私は令和6年度の中小企業診断士2次試験に合格しましたが、事例Ⅲは48点でした。事例Ⅰ65点、事例Ⅱ70点、事例Ⅳ88点、合計271点です。
合格体験記では、うまくいった方法だけを書きたくなります。しかし、事例Ⅲ48点という結果を隠すと、私の勉強法を正確に伝えられません。
| 事例Ⅰ | 事例Ⅱ | 事例Ⅲ | 事例Ⅳ | 合計 |
|---|---|---|---|---|
| 65点 | 70点 | 48点 | 88点 | 271点 |
先に結論:事例Ⅲは成功事例ではありません。特定の一問を原因と断定せず、低得点でも4事例の合計で合格した事実と、学習法の限界を振り返ります。
事例Ⅲも事例Ⅰ・Ⅱと同じ方法で勉強した
事例Ⅲだけ別の教材を使ったわけではありません。8月は過去問3年分、9月は5年分へ広げ、80分で解いた後にふぞろいで不足キーワードを確認しました。

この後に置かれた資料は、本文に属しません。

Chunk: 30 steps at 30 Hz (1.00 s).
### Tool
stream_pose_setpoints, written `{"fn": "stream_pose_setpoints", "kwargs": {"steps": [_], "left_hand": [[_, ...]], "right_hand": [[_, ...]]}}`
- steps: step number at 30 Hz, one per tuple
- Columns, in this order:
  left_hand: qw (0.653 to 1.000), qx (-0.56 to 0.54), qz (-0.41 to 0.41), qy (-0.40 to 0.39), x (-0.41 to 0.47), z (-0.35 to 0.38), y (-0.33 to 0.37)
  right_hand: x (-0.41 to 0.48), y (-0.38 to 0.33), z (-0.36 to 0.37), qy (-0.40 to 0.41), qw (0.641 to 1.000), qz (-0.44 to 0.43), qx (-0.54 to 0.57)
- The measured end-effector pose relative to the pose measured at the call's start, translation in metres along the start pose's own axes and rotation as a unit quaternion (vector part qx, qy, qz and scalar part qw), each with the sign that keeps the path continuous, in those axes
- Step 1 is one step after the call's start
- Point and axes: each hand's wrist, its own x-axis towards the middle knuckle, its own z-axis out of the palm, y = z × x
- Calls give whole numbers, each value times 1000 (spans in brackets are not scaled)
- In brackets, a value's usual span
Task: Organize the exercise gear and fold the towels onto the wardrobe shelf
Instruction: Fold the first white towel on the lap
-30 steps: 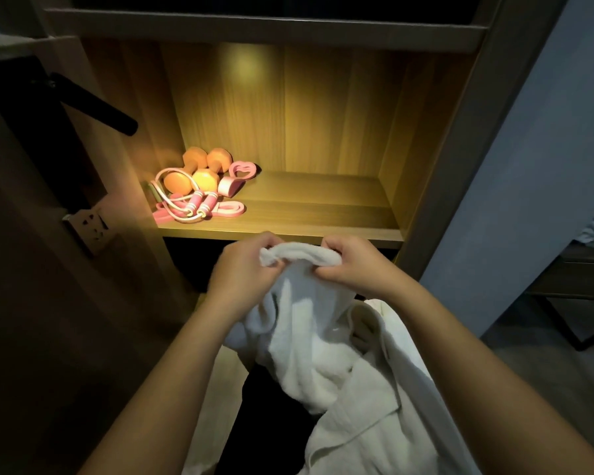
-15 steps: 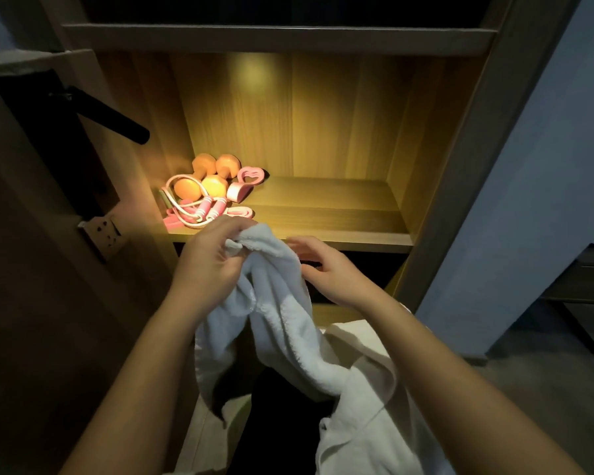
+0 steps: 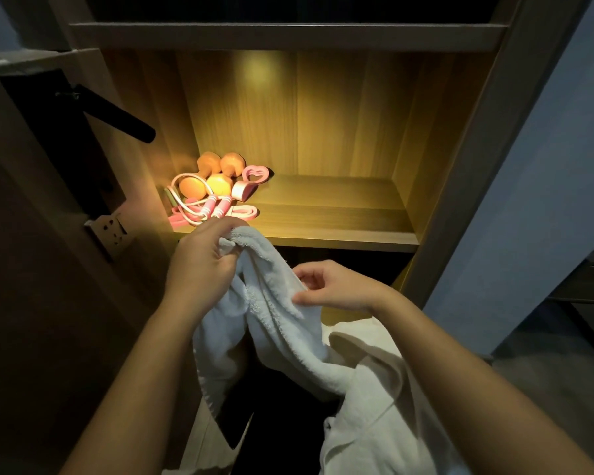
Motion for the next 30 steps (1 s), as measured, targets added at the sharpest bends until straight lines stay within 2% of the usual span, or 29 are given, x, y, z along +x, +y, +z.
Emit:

約1か月空けて同じ年度を再度解き、模範答案の書き写しはしませんでした。事例Ⅰ65点、事例Ⅱ70点と共通する学習方法です。
同じ勉強法でも得点はそろわなかった
同じように過去問へ取り組んでも、事例Ⅰ〜Ⅲの得点は65点、70点、48点と大きく分かれました。

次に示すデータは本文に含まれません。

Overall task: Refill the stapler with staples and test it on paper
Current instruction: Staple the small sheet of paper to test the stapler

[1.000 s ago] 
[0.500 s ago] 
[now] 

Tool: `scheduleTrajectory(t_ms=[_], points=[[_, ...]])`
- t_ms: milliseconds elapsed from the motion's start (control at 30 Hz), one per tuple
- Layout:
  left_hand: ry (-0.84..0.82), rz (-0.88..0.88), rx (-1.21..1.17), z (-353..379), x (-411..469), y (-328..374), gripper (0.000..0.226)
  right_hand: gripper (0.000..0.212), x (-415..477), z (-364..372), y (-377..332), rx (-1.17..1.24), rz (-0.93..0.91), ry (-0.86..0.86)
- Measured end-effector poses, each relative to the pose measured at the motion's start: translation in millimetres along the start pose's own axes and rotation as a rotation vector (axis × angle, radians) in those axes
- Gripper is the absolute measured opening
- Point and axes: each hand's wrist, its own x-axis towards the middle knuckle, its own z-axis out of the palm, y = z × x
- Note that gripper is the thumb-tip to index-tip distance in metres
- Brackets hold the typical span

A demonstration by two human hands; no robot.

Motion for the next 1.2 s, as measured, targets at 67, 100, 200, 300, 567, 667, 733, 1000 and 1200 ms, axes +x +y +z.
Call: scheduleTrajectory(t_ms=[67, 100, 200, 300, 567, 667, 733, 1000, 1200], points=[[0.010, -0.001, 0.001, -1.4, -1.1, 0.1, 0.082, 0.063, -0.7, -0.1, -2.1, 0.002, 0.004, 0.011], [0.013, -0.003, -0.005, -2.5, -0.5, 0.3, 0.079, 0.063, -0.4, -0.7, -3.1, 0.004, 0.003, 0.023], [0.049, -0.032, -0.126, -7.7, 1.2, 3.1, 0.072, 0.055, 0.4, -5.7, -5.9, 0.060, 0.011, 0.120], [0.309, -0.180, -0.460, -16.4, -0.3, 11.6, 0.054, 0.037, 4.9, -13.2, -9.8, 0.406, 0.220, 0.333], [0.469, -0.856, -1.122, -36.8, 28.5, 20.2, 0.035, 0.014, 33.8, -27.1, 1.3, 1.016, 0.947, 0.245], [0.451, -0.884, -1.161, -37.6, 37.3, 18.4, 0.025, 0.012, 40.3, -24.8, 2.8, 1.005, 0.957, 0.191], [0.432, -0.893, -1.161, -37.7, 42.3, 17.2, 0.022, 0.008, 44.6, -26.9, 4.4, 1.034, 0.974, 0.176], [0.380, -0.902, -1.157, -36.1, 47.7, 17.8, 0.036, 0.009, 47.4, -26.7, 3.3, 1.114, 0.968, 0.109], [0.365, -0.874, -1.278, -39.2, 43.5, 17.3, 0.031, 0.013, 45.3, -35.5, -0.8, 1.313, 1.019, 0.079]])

この結果から、事例Ⅰ〜Ⅲは過去問を回せば毎回事例ごとに安定して60点以上取れる、と単純には言えないと感じます。
48点の原因を断定しない
当時の再現答案や設問別得点が確認できないため、「この設問で失敗した」「このキーワードが原因だった」とは断定しません。
分かっているのは、事例Ⅲでは私の「大外しを防ぐ」戦略が十分に機能せず、48点だったという結果です。体験記事では、分からない部分を後から作らないことも重要だと考えています。
それでも40点未満を避けられた
48点は満足できる点数ではありませんが、足切りとなる40点未満は避けました。4事例すべてで高得点を取る必要はなく、総得点で60%以上を確保するのが二次試験です。
私の場合、事例Ⅲの不足を、事例Ⅱ70点と事例Ⅳ88点が補いました。
事例Ⅳを得点源にする戦略が支えた
週30時間のうち、事例Ⅳへ約20時間を配分しました。経営分析・CVP・NPVを中心に、30日完成を4周し、その後に分野別問題へ進みました。
事例Ⅲが48点でも合格できたのは、事例Ⅳを得点源にする戦略が結果として機能したからです。
事例Ⅲ48点から伝えたいこと
- 一つの事例で60点を下回っても、すぐに不合格とは限らない
- 合格者の勉強法にも、うまくいかなかった事例がある
- 同じ勉強法でも、事例ごとに得点は振れる
- 苦手事例の足切りを避け、得点源を別に持つ考え方もある
- 再現答案がない場合、失敗原因を後から断定しない
この記事の位置づけ
48点だった方法を、そのまま事例Ⅲの正解として勧める記事ではありません。私の実際の結果を公開し、4事例全体で合格点を作った戦略を伝える記事です。
まとめ
事例Ⅲ48点は、私の二次試験で最も低い得点でした。同じ過去問復習法で事例Ⅰ65点、事例Ⅱ70点だったからこそ、事例ごとの振れの大きさも分かります。
すべての事例で完璧を目指すのではなく、40点未満を避け、得点源を作り、合計点で合格する。事例Ⅳ88点を含む271点という結果から、私が最も伝えたいのはこの点です。
事例Ⅲ48点についてよくある質問
48点でも二次試験に合格できる?
私は事例Ⅲ48点で合格しました。事例Ⅰ65点、事例Ⅱ70点、事例Ⅳ88点で、合計271点だったためです。一つの事例で60点を下回っても、40点未満を避け、4事例の合計で基準を超えれば合格可能です。
48点だった勉強法をそのまま真似してよい?
おすすめしません。この記事の目的は、48点だった方法を成功法として示すことではありません。私の学習法には事例Ⅲを安定させられなかった面もあると認めたうえで、得点源を別に持つ戦略を共有することです。
今振り返ると何を確認すべきだった?
再現答案がないため特定の原因は言えませんが、一般化できるのは、低得点を「相性」で終わらせず、設問要求、与件根拠、時間切れ、不足キーワードを年度ごとに記録することです。原因を断定できない場合も、次の演習で確認する項目は残せます。